THE PROBLEM >> Pull out every line below that holds the word "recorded".

—————

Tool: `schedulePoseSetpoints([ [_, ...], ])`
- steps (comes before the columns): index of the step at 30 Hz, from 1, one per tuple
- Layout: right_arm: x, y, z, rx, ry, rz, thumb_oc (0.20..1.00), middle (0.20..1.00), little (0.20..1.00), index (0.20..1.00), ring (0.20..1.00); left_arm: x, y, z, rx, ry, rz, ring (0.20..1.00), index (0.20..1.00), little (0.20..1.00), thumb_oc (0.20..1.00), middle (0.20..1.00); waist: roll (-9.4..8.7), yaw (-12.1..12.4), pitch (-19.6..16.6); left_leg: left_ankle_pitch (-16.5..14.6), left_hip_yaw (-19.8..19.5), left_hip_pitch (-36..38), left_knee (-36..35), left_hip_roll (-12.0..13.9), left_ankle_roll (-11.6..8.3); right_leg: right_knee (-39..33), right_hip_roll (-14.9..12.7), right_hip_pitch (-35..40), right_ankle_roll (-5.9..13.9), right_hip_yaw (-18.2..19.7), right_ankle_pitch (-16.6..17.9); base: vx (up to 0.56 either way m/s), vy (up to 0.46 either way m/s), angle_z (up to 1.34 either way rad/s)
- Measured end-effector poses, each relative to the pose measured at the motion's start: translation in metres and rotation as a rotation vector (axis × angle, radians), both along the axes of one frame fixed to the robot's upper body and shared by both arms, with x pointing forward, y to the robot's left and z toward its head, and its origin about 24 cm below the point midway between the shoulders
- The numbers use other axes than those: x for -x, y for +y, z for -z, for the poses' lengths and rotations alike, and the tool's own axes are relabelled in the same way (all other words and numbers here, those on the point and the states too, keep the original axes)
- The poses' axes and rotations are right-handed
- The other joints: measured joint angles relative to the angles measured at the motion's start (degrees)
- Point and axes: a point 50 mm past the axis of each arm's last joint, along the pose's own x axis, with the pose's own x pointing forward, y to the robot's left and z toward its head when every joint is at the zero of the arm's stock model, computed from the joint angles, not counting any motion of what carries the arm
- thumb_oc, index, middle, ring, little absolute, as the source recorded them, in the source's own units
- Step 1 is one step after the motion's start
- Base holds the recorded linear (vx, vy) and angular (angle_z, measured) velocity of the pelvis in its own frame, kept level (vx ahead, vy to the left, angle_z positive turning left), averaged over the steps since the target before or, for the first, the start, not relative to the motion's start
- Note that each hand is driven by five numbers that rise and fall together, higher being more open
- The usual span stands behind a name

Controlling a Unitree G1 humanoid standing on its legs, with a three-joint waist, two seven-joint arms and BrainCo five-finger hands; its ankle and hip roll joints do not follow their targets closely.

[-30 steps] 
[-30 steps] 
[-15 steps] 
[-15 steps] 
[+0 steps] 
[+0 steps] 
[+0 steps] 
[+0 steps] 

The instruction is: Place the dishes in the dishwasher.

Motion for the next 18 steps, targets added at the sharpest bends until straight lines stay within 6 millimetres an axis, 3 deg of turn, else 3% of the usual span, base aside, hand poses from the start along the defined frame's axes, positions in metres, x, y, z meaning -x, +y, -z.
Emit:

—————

REPLY TO THE EXERCISE >>
- thumb_oc, index, middle, ring, little absolute, as the source recorded them, in the source's own units
- Base holds the recorded linear (vx, vy) and angular (angle_z, measured) velocity of the pelvis in its own frame, kept level (vx ahead, vy to the left, angle_z positive turning left), averaged over the steps since the target before or, for the first, the start, not relative to the motion's start

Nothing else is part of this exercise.